We live in an age of remarkable technological advancements. To think that the Internet has been in existence for a mere 24 years, as of the date of this article, and that primitive forms of personal computers were first introduced only 18 years prior to that is only one example of the rapid incline in computer technology. So it was probably inevitable that we would eventually come to this juncture – when the rise of Artificial Intelligence (AI) begins to mirror the rate at which computer technology has advanced over the past 42 years. One application of AI that has gained well-deserved attention recently is Machine Learning (ML), which gives a system the capability to learn more or less on its own, without being programmed to do so by a human. The applications of Machine Learning have been nothing less than varied and amazing – from predicting earthquakes to assessing whether or not a criminal is a flight risk to identifying endangered whales and much more. All of these uses are based the accumulation of scientific data. But can machine learning be applied to something as subjective as literature? According to researchers, the jury is still out on that question.
Machine Learning has, in fact, been used to examine some issues in literature that are of interest to literary scholars: the gender of authors; identifying writing styles and mannerisms of particular authors; and even categorizing books and their genres based on vocabulary and other content. One ML study was of particular interest not only to scholars, but to a host of other readers concerned with gender equity. Results of this research were presented at a recent meeting of the Association for Computational Linguistics. The study involved a Machine Learning exercise in which 3.5 million books (both fiction and non-fiction) were analyzed, all of which were published between the years 1900 and 2008. Generally speaking, the study found that men in those books were typically described by their behavior, yet women were described based on their appearance – an insightful analysis that came as no surprise to most people, but one that was for the first time based on an actual accounting of the descriptors most commonly used by authors.
While the results of Machine Learning as it relates to literature have provided some intriguing and valuable information, the majority of ML’s usefulness has come in other fields and for other purposes. Those include the automation of manual data entry, for example. Sales and marketing professionals have benefited from ML’s studies of the most effective advertising strategies, as well as forecasting sales and identifying needs of potential customers. ML and AI are also responsible for advancements in customer service by creating virtual customer service reps – digital assistants and chatbots that are capable of identifying your problem and recommending the best course of action to resolve it. And ML has proven extremely effective in optimizing data security for large corporations. There is no doubt of the usefulness of AI and its ML application for countless reasons in a wide variety of different fields.

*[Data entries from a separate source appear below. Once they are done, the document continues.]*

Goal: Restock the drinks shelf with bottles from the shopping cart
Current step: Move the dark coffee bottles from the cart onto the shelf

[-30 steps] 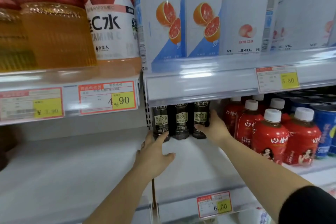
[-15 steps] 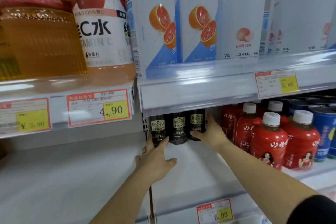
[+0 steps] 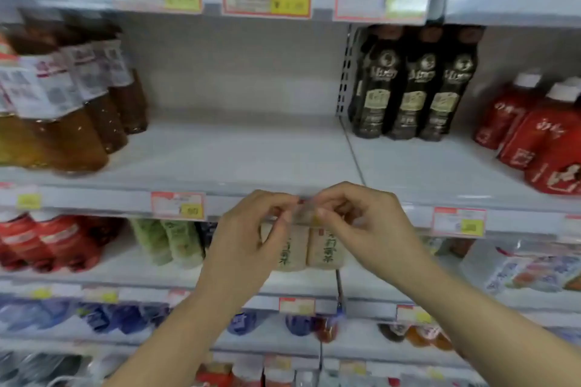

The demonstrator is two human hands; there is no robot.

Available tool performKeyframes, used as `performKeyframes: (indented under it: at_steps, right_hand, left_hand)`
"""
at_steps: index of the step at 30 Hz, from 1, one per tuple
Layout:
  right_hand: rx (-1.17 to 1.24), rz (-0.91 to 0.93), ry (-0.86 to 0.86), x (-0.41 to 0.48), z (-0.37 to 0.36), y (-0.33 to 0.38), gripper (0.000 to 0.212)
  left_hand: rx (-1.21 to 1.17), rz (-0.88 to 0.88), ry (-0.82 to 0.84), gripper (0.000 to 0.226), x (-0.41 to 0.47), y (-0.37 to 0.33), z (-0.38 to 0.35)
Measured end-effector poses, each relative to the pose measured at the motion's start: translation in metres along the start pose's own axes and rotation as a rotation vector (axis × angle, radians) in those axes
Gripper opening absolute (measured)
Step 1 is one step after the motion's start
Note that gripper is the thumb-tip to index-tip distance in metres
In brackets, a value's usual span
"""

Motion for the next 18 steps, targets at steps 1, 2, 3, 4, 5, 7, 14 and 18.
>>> performKeyframes:
  at_steps: [1, 2, 3, 4, 5, 7, 14, 18]
  right_hand:
    - [-0.004, 0.003, 0.055, -0.005, -0.027, 0.004, 0.025]
    - [-0.011, 0.001, 0.109, -0.009, -0.055, 0.007, 0.025]
    - [-0.026, -0.003, 0.159, -0.012, -0.083, 0.008, 0.025]
    - [-0.043, -0.008, 0.209, -0.015, -0.112, 0.008, 0.023]
    - [-0.062, -0.023, 0.264, -0.017, -0.143, 0.006, 0.019]
    - [-0.088, -0.076, 0.387, -0.021, -0.207, -0.006, 0.013]
    - [-0.251, -0.22, 0.683, -0.054, -0.414, -0.073, 0.013]
    - [-0.418, -0.338, 0.82, -0.075, -0.5, -0.128, 0.028]
  left_hand:
    - [0.02, 0.033, -0.024, 0.017, -0.02, 0.008, 0.017]
    - [0.046, 0.074, -0.044, 0.017, -0.039, 0.017, 0.033]
    - [0.065, 0.131, -0.054, 0.018, -0.059, 0.027, 0.048]
    - [0.078, 0.2, -0.054, 0.018, -0.081, 0.041, 0.061]
    - [0.086, 0.276, -0.046, 0.017, -0.105, 0.057, 0.073]
    - [0.114, 0.422, -0.042, 0.017, -0.155, 0.091, 0.098]
    - [0.168, 0.964, -0.087, 0.015, -0.356, 0.197, 0.173]
    - [0.188, 1.212, -0.084, 0.018, -0.446, 0.235, 0.196]
Point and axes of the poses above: each hand's wrist, its own x-axis towards the middle knuckle, its own z-axis out of the back of the hand, y = z × x, the point moved 6 cm from there along x, towards the middle knuckle, and after that the axes turned 15 degrees about -z, right-handed, at the moved point
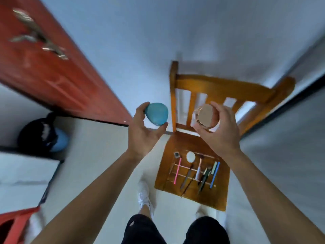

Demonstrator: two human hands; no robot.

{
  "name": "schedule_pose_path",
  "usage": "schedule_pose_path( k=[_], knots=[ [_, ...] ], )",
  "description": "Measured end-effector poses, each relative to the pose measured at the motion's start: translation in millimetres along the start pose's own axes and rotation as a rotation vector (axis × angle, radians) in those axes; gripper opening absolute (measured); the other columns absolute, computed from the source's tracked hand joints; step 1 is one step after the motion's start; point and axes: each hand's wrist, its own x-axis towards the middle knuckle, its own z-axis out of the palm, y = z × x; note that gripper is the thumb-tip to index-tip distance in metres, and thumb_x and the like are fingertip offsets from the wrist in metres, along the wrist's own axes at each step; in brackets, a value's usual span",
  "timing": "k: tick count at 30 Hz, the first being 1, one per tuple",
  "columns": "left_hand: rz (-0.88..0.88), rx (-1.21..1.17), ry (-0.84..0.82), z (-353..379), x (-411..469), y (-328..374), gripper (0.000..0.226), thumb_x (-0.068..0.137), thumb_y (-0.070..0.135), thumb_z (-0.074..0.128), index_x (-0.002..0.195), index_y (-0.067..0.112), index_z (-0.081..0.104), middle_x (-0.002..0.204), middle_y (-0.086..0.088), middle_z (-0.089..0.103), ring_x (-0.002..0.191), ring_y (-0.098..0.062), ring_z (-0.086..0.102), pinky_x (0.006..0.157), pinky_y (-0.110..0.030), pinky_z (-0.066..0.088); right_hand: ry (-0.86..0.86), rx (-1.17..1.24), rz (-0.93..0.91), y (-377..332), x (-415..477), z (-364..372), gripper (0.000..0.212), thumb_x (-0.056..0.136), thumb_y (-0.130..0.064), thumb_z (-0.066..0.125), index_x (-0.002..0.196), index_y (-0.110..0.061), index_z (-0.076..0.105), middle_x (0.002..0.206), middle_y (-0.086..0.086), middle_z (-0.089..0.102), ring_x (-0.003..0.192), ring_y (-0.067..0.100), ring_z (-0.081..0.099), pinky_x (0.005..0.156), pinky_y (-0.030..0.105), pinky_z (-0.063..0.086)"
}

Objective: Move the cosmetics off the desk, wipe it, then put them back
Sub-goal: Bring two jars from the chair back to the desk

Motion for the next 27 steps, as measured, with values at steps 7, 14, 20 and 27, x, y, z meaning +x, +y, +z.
schedule_pose_path(
  k=[7, 14, 20, 27],
  knots=[
    [-0.222, 0.089, 0.494, -151.3, -87.7, 45.0, 0.072, 0.069, 0.038, 0.087, 0.129, 0.037, 0.047, 0.112, 0.037, 0.054, 0.103, -0.006, 0.06, 0.089, -0.02, 0.049, -0.18, 0.196, -0.475, -166.7, 18.1, -15.0, 0.08, 0.069, -0.036, 0.091, 0.136, -0.018, 0.052, 0.12, 0.002, 0.057, 0.108, 0.016, 0.053, 0.087, 0.036, 0.052],
    [-0.412, 0.2, 0.894, -328.6, -234.4, 26.8, 0.074, 0.068, 0.036, 0.087, 0.13, 0.038, 0.047, 0.116, 0.018, 0.058, 0.101, -0.011, 0.059, 0.087, -0.03, 0.048, -0.455, 0.338, -0.852, -345.6, -76.4, 60.8, 0.077, 0.069, -0.034, 0.09, 0.135, -0.016, 0.055, 0.112, -0.006, 0.057, 0.109, 0.015, 0.056, 0.094, 0.042, 0.049],
    [-0.543, 0.263, 1.008, -423.5, -343.5, -11.1, 0.076, 0.065, 0.041, 0.088, 0.129, 0.04, 0.046, 0.112, 0.016, 0.062, 0.102, -0.011, 0.061, 0.086, -0.034, 0.051, -0.578, 0.425, -0.973, -459.4, -176.7, 133.6, 0.079, 0.067, -0.041, 0.088, 0.136, -0.02, 0.055, 0.114, -0.008, 0.057, 0.109, 0.012, 0.056, 0.096, 0.037, 0.049],
    [-0.682, 0.331, 1.138, -546.3, -479.6, -70.1, 0.08, 0.064, 0.042, 0.089, 0.132, 0.037, 0.047, 0.113, 0.011, 0.062, 0.106, -0.013, 0.06, 0.087, -0.04, 0.055, -0.786, 0.478, -1.094, -591.7, -324.8, 223.7, 0.081, 0.069, -0.045, 0.088, 0.138, -0.023, 0.053, 0.118, -0.009, 0.054, 0.107, 0.007, 0.054, 0.096, 0.031, 0.048]
  ],
)
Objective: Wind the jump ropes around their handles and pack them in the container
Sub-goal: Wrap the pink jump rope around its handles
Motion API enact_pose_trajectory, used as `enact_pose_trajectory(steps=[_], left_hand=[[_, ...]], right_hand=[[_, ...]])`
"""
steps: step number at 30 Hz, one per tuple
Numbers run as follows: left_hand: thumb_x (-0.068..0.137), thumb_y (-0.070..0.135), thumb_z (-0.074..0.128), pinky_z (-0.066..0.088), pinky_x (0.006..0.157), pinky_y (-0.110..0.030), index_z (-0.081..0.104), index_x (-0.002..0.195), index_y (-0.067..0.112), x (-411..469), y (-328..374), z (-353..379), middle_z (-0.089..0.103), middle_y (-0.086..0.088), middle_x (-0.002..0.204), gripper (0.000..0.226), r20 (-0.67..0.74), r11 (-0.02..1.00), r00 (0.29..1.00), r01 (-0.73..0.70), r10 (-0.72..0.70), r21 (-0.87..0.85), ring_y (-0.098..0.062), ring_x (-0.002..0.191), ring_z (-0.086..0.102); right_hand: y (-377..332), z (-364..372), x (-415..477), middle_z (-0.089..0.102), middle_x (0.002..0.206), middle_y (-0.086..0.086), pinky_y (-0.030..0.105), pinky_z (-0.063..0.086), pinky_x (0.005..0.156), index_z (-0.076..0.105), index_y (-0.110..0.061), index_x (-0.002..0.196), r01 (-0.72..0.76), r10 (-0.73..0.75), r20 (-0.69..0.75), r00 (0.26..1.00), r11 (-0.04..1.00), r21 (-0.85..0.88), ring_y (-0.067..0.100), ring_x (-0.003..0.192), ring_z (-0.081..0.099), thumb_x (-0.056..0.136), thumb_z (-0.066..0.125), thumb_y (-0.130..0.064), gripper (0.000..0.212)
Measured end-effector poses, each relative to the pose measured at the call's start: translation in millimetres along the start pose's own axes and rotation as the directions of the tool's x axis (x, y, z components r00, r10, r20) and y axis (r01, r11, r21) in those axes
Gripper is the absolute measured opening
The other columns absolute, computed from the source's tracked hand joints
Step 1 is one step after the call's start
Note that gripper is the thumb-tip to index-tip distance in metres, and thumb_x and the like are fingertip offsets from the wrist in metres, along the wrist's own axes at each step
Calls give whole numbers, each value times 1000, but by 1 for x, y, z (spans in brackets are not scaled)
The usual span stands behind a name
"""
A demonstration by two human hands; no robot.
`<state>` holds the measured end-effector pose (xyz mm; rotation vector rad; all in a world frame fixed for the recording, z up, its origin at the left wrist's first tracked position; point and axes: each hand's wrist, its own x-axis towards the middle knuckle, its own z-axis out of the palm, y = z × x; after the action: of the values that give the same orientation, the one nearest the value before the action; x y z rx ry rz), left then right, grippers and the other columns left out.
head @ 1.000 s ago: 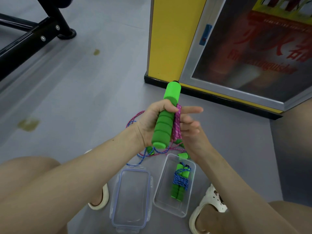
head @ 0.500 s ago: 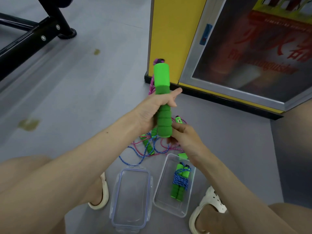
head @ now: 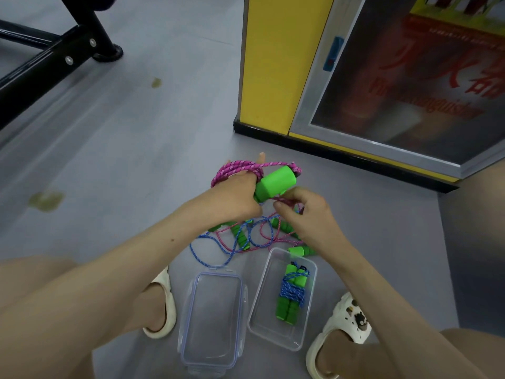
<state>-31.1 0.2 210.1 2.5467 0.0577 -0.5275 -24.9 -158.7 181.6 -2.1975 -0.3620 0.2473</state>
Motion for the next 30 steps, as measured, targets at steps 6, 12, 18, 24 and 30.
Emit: enact_pose_trajectory(steps=[6,12,18,24,30], left_hand=[[81,10,56,45,46,-19,60,76,5,-6,8,-10,50,-8,43,9,418,799,905,310,-82,-515,-22,42,49],[76,16,34,50,67,-27,74,61,6,-15,12,-20,39,3,35,44,495,406,730,318,471,-857,-8,30,35],[64,18,58,56,69,-30,64,91,-8,-10,12,-5,52,-5,46,39,301,17,776,351,554,-936,-12,35,44],[65,5,61,46,100,-39,62,118,-8,-6,15,-6,67,-24,110,54,84,-295,810,305,580,-905,-32,104,67],[68,6,51,45,86,-24,55,119,24,-8,25,-10,64,-5,120,54,10,50,986,2,169,-999,-14,112,57]], right_hand=[[-4,-4,1,64,90,8,35,52,77,59,-18,89,-99,102,8,995,942,321,20,81,59,94,55,-13,8],[-8,-8,4,66,82,5,37,48,83,63,-12,86,-164,173,50,984,748,643,18,83,60,93,54,-17,12],[-7,-5,7,65,71,7,19,45,48,59,-6,88,-237,196,142,970,653,719,16,67,62,96,49,-30,26],[-2,9,3,66,71,-5,13,44,65,62,-10,81,-227,179,153,972,881,415,2,64,55,93,48,2,22],[12,15,4,66,83,19,45,49,72,67,-9,87,-104,83,199,976,990,98,26,72,58,82,64,-23,16]])
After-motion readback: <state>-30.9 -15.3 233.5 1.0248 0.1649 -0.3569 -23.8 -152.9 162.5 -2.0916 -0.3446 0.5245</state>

But unlike many other areas where machine learning has been proven to be useful and successful, literature is an art form – one that creates in the reader a myriad of emotions. Great works of literature are intended to evoke those emotions, as well as stimulate conversation, deep contemplation, and debate. While ML has, without a doubt, helped to identify stereotypes and provided definitive answers to questions for which scholars were once only capable of proposing an educated guess as an answer, ML is incapable of feeling. And that, in the final analysis, is the one area in which Machine Learning is inadequate. For no matter how hard the algorithm-driven technology tries, it can’t feel. So although it may be able to provide us with valuable information regarding literature based on the text, it can’t experience the emotions that we humans feel when we read that literature – at least, not yet.